Various artists: Return of the Archive. Megalo Print Gallery, 21 Wentworth Avenue, Kingston. Until November 30, 2020.
This year Megalo turns 40 and as part of its anniversary celebrations it is launching an exhibition that examines some of the highlights of its four decades of existence.
The title for the exhibition, Return of the Archive, rather than From the Archive, sounds somewhat enigmatic to outsiders like myself.
The archive of more than 1000 prints plus documentation was prepared and lodged as a donation to the National Gallery of Australia in 2013.
Earlier this year and somewhat unexpectedly, the donation was rejected and the archive was returned to Megalo and hence the title of the show.
With any major selected survey exhibition of a print workshop that has been operating for four decades, there is an inevitable broad-church cross-section of artists, styles and mediums.
Nevertheless, the simple roll call of artists' names reads like a who's who in Australian Indigenous and non-Indigenous printmaking in recent times.
Megalo was set up as the Megalo International Screen Printing Workshop based at Ainslie Village in Canberra with the legendary co-founders, the late Colin Little and Alison Alder, the current head of the Printmaking workshop at the ANU School of Art and Design. It had its origins in clenched-fist social protest and brazen feminism.
One of the first commissioned prints at Megalo was for Nugget Coombs, Judith Wright and Stewart Harris who had set up the Aboriginal Treaty Committee and was executed by Colin Little.
In the catalogue note there is a slightly quaint observation, "We had to print 500 but we didn't have any drying racks so they were all pegged up on clothes lines, strung across the whole studio." These prints have become very rare and very valuable.
Little's He lies and he knows he lies, a screenprint from 1981, has lost none of its power and only change the schematic head of Malcolm Fraser with that of another prime minister and the print has lost none of its relevance or poignancy.
Raymond Arnold is a nationally highly regarded printmaker now mainly associated with his very finely worked environmental etchings, but he had his origins in screenprinted posters, two of which are in this exhibition.
Annie Franklin is another wonderful printmaker whose early days with Megalo saw her make powerful screenprints such as Time is running out (for Australia's Native Forests) as well as delicate environmental etchings including Morning song (2005).
As Franklin observes, "The equipment was basic, the heating was rudimentary and the ventilation was supplied by the gaps in the tin. But they were good times, energetic and creative."
There is this sense of energy and social commitment that runs throughout the exhibition. The Indigenous artist Arone Meeks was another active contributor to Megalo, whose prints made here, including the lithograph Gender Spirit II (2017), are powerful, beautiful and memorable.
Megalo has also nurtured many younger artists who now are emerging as important printmakers in Australia, including Annika Romeyn with such powerful and sophisticated work as the etching Faults and Facets (2011).

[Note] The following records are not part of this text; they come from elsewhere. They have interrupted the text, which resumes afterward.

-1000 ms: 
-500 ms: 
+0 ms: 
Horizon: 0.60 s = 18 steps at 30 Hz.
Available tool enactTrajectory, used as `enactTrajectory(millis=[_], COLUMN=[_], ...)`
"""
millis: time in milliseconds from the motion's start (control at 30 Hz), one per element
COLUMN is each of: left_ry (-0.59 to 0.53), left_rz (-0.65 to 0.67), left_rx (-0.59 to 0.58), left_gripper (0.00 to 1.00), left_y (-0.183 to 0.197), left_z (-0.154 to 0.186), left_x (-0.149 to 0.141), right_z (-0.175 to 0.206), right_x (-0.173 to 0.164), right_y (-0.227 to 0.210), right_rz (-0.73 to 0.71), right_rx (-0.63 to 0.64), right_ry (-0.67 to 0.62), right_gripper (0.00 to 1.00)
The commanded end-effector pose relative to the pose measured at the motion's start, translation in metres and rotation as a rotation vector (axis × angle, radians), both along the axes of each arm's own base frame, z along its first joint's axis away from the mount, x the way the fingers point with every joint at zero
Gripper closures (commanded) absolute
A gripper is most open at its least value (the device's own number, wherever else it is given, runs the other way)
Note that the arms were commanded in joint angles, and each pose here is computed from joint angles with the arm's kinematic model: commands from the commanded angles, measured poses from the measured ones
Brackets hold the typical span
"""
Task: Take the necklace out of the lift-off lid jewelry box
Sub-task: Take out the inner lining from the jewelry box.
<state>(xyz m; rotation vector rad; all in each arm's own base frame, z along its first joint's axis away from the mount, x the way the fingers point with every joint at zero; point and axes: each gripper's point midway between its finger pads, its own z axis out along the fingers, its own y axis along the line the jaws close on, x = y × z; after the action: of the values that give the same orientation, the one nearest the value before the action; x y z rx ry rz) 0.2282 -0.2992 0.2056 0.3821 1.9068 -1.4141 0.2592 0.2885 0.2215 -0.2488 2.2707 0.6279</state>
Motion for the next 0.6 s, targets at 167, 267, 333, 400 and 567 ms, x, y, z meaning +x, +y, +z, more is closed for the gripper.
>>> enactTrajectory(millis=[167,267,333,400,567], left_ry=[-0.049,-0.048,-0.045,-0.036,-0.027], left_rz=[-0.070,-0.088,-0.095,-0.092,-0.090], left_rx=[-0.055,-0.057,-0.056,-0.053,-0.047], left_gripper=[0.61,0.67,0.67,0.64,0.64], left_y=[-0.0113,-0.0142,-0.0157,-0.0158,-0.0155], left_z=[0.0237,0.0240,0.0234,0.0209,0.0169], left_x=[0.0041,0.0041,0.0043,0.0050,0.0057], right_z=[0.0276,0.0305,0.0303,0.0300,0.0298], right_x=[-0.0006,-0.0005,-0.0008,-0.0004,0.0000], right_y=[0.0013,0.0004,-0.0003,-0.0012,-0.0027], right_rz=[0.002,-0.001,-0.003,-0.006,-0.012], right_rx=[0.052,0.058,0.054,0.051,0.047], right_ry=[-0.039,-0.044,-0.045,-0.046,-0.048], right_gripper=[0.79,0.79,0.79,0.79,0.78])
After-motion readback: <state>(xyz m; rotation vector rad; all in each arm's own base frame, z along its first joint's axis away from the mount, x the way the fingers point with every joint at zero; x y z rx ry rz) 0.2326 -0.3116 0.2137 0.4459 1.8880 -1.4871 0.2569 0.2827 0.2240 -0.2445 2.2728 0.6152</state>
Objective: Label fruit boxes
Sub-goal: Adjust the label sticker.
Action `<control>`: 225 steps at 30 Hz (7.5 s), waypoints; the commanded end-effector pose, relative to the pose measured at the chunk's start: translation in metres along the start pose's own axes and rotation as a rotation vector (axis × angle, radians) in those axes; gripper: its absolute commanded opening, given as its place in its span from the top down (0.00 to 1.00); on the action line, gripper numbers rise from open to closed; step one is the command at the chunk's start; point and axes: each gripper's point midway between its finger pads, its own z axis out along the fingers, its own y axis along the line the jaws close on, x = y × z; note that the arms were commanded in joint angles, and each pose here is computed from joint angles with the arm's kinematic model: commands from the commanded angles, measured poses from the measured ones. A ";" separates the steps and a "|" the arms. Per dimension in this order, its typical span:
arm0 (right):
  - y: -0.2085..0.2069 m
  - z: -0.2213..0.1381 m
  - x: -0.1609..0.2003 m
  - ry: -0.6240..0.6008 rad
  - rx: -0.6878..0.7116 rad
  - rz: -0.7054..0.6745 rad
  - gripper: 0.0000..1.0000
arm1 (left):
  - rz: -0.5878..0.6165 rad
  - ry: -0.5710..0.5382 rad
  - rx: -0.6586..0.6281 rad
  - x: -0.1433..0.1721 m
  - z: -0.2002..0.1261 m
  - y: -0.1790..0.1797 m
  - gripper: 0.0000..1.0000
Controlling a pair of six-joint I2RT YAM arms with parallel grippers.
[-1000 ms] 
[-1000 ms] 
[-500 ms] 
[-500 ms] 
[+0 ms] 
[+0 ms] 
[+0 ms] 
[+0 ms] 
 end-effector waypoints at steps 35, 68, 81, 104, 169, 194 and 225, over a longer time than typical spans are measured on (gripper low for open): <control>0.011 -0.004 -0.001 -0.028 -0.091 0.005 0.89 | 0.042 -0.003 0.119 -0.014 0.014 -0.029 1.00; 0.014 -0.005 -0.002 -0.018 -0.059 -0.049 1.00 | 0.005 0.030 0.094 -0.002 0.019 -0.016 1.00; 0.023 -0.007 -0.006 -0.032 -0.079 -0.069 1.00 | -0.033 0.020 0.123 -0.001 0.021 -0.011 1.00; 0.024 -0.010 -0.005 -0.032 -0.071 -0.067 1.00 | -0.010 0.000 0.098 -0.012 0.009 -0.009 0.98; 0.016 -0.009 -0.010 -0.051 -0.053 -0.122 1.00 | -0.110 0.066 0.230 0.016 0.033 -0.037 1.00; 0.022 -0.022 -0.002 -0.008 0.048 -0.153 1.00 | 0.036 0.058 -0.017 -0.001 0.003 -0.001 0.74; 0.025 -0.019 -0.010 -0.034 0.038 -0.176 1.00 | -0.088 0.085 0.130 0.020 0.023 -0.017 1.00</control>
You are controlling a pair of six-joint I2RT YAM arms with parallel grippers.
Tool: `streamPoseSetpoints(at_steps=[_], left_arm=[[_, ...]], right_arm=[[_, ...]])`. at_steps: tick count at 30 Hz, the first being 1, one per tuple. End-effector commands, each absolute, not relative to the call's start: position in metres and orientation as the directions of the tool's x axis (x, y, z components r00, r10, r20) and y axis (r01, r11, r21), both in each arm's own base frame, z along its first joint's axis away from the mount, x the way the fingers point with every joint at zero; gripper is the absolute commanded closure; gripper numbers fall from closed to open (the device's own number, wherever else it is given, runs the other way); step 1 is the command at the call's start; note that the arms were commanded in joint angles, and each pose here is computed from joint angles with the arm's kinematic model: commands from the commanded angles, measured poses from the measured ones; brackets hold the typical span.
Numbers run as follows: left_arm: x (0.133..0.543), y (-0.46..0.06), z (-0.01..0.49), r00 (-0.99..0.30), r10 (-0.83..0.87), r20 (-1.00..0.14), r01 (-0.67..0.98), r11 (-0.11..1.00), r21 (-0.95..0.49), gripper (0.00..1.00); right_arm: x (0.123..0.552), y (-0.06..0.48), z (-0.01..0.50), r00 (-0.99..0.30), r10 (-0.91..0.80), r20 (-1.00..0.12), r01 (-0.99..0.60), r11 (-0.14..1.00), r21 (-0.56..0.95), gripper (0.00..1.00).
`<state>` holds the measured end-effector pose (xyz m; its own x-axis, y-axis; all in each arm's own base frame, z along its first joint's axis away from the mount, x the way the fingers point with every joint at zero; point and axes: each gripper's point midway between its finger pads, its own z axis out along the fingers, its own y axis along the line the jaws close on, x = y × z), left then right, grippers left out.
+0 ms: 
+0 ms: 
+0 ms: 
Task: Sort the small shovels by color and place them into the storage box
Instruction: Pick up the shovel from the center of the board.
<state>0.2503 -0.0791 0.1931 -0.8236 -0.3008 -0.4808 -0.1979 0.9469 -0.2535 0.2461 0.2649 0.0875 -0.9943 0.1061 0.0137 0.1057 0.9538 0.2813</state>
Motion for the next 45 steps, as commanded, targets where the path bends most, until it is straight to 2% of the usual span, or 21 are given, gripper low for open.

For people interested in printmaking, or simply the art scene in Australia's national capital since 1980, this is a must-see exhibition. It is a relatively small selection from a very rich history, a history where women artists have outnumbered the men on a ratio of two to one.
Although socially committed printmaking was the original brief of Megalo, it has turned into a very broad, all-inclusive organisation that has striven for and achieved a very high level of artistic excellence.